Teen dead after Perth Big Day Out
2nd February 2009, 10:15 WST
A 17-year-old girl has died in hospital after collapsing at Perth’s Big Day Out yesterday afternoon.
The girl was taken to the on-site first aid tent before dying later in Sir Charles Gairdner hospital.
It is believed she died after a drug overdose at the Claremont Showgrounds event.
Organised crime squad detectives are investigating the incident, as standard procedure for suspected illicit drug overdoses.
Friends of the dead teenager told police she had taken several ecstacy pills.
It is understood the teenager collapsed about 1pm, soon after being on a ride at the festival.
The girl had reportedly been dropped at the Claremont Showgrounds by her mother.
Friends claimed she had taken a pill before she arrived and then took more as she waited in line because she was frightened that she would be searched on entry.
A St John Ambulance spokesman said officers had taken seven people to hospital with alcohol or drug-related problems.

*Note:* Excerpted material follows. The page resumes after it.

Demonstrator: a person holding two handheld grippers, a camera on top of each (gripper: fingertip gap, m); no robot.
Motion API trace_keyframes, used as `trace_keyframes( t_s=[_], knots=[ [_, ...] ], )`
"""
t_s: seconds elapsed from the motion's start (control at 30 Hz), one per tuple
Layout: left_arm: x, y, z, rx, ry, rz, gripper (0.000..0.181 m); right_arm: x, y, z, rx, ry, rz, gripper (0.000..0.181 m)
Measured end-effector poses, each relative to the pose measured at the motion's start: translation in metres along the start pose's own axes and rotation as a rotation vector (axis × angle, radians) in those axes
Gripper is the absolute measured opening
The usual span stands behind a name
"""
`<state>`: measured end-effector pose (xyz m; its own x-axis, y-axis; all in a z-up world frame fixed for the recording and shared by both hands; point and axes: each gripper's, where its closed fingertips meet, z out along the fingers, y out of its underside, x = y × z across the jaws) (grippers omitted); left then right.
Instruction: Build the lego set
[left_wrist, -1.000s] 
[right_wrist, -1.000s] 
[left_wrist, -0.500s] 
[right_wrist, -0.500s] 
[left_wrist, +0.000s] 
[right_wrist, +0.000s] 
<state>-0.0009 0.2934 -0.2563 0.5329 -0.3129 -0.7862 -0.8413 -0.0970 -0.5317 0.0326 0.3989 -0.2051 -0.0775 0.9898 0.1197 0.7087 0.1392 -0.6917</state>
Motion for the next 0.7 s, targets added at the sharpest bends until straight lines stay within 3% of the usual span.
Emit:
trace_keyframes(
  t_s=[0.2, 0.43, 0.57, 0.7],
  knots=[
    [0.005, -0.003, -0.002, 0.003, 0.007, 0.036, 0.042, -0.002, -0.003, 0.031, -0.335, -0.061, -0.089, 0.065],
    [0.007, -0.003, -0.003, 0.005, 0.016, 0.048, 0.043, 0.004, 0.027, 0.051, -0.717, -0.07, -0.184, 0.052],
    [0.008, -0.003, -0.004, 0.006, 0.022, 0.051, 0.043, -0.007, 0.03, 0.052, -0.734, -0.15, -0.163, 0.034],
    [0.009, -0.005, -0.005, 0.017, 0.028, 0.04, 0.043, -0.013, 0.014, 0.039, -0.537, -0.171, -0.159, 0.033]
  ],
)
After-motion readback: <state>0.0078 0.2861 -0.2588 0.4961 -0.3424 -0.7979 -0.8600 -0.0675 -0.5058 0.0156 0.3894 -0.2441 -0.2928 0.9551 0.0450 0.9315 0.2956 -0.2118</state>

More than 350 people received medical attention at the Big Day Out yesterday.
Drugs including methamphetamine, cannabis and dexamphetamine were seized by police, mainly as revellers tried to enter the venue.
Overall, 55 people were arrested for drug possession, three for sell and supply drugs, four for possessing drug implements and two for possessing weapons.
There were over 40 people received alcohol infringements which included underage drinking, drinking outside licensed areas and trying to smuggle alcohol inside the showgrounds.
Four people were arrested for disorderly conduct.
Fatal ecstasy overdoses are uncommon, and generally occur when the body overheats and dehydrates.
Users have also been known to die after consuming excessive amounts of water to compensate for the overheating sensation.
However, bad batches of ecstasy have caused deaths in recent years. In 2004, police and health authorities in WA were on alert after ecstasy containing paramethoxyamphetamine, or PMA, was discovered in WA.
Ecstasy containing PMA was linked to the death of a 19-year-old Sydney woman and a string of severe overdoses in the Eastern States.